*** Opening of Materials provided ***
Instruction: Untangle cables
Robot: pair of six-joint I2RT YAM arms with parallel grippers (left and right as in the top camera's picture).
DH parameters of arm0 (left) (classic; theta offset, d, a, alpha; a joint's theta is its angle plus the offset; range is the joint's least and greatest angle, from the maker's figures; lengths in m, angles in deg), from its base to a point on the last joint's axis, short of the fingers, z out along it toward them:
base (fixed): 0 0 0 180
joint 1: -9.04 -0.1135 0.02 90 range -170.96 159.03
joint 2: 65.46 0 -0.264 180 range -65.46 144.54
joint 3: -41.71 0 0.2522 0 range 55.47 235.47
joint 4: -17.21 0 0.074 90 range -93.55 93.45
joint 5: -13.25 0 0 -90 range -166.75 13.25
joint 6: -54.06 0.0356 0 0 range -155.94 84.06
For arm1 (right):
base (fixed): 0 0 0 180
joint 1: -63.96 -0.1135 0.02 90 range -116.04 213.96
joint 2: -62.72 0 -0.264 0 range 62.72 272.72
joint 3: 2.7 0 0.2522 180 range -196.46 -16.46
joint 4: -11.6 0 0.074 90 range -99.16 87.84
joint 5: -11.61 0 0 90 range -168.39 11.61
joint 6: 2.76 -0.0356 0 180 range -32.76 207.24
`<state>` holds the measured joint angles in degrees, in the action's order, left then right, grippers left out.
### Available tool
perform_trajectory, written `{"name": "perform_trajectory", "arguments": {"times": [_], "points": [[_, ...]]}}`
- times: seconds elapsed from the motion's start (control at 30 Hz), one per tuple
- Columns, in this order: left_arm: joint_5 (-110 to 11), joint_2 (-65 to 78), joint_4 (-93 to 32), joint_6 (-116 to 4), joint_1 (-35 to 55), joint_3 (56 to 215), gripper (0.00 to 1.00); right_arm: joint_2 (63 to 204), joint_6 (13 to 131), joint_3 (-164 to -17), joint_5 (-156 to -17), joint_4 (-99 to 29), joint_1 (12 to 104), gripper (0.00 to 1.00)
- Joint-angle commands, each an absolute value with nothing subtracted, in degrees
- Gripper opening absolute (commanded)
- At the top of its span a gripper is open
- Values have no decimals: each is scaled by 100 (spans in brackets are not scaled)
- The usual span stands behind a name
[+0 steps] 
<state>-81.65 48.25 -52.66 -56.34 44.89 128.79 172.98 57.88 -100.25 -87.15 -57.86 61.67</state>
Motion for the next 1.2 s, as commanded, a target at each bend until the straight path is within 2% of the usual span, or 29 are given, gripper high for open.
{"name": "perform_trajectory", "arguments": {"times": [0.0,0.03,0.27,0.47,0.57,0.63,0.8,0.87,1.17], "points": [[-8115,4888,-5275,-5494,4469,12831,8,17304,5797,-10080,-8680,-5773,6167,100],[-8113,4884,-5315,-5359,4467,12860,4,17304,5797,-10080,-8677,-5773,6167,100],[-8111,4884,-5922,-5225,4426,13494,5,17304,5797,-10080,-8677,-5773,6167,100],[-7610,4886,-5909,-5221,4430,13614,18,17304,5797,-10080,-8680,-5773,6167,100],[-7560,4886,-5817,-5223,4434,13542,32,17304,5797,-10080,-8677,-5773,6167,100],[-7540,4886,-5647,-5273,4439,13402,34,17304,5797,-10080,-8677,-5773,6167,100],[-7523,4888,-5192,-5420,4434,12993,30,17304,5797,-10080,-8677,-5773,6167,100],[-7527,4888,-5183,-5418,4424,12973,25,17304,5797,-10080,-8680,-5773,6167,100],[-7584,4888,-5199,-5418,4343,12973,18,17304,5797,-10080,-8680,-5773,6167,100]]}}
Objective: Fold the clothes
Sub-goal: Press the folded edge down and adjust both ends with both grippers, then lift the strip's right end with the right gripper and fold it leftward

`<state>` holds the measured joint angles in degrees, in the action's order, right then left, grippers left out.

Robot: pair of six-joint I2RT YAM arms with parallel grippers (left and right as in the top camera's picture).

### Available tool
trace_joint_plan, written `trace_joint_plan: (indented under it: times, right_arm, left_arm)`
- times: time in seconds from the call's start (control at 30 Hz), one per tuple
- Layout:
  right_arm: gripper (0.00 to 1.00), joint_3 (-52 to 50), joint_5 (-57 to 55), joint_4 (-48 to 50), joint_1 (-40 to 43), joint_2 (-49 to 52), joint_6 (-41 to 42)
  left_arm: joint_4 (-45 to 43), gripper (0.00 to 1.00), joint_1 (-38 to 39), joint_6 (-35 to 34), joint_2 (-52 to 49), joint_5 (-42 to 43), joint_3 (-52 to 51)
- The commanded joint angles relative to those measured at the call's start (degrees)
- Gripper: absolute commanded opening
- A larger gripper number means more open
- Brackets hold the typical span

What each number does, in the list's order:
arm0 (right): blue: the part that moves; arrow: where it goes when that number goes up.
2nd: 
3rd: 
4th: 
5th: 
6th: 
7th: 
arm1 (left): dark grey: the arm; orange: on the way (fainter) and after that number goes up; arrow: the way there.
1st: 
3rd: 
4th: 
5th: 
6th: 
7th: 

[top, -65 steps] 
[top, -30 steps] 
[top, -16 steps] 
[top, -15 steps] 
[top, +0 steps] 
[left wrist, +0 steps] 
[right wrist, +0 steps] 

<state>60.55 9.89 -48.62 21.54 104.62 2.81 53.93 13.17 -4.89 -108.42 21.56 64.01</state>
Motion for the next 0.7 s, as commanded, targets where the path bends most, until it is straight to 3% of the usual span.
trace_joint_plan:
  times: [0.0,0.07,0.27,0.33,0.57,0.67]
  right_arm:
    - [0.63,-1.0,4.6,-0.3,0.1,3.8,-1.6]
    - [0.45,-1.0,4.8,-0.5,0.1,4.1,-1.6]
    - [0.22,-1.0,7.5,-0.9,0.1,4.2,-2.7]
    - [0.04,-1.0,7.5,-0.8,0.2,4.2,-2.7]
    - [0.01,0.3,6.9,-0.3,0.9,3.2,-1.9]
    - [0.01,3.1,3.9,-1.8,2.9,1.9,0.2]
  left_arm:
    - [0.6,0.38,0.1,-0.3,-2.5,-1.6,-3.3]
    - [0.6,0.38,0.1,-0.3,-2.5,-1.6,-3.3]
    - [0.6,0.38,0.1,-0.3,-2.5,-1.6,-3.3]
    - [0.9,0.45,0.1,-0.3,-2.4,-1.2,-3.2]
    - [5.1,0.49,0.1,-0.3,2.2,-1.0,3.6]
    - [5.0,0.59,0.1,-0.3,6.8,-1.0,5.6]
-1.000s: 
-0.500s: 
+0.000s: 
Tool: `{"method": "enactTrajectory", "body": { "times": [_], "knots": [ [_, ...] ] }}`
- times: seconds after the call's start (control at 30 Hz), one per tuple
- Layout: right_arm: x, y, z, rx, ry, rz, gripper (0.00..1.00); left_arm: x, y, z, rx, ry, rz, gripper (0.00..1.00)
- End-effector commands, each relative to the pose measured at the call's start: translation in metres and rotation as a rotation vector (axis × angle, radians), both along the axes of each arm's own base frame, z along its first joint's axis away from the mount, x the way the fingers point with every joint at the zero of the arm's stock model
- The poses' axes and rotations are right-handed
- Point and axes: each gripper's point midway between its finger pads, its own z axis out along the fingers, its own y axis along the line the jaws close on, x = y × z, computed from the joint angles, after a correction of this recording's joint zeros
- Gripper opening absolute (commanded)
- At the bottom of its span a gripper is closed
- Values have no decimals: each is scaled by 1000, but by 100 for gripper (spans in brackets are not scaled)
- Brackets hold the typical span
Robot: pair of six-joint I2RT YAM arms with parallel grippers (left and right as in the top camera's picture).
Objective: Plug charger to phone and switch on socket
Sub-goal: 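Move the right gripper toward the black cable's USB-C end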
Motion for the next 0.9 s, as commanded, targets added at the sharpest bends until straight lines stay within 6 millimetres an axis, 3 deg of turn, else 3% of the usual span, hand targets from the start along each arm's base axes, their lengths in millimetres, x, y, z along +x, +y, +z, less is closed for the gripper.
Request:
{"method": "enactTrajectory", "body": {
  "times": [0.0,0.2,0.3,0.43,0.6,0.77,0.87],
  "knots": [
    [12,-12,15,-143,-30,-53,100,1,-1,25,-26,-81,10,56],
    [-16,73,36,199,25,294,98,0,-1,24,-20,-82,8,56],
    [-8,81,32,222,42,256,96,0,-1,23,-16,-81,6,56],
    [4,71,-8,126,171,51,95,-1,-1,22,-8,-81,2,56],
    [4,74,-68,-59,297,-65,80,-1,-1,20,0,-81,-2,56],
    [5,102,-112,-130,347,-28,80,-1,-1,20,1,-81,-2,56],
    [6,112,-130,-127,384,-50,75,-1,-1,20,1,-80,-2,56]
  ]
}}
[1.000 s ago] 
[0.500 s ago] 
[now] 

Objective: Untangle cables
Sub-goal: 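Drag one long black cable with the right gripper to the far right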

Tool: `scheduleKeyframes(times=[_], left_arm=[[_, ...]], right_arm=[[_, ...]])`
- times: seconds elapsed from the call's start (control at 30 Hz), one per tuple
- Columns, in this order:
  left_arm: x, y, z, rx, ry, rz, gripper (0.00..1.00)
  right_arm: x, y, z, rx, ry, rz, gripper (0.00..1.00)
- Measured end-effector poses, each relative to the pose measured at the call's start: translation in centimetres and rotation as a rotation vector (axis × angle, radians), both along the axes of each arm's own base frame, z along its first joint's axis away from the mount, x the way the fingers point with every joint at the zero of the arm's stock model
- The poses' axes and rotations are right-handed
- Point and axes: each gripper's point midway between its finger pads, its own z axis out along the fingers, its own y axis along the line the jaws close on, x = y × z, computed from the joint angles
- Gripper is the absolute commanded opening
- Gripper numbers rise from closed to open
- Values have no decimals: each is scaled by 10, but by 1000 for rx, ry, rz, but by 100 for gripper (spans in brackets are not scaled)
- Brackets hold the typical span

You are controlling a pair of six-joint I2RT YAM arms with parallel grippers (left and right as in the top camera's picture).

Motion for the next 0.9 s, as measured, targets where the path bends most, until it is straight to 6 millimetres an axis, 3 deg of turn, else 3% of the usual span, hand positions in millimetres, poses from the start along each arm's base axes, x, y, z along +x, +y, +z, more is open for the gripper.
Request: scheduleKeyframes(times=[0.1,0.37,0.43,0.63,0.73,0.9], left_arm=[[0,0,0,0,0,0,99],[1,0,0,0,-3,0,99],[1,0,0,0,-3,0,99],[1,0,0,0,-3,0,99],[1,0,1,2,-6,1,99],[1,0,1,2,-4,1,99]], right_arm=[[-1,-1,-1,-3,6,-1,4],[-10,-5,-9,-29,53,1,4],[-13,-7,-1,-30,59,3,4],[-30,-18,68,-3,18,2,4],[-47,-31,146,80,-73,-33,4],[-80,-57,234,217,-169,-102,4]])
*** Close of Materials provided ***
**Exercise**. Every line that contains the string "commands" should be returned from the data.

**Task answer**.
- Joint-angle commands, each an absolute value with nothing subtracted, in degrees
- End-effector commands, each relative to the pose measured at the call's start: translation in metres and rotation as a rotation vector (axis × angle, radians), both along the axes of each arm's own base frame, z along its first joint's axis away from the mount, x the way the fingers point with every joint at the zero of the arm's stock model

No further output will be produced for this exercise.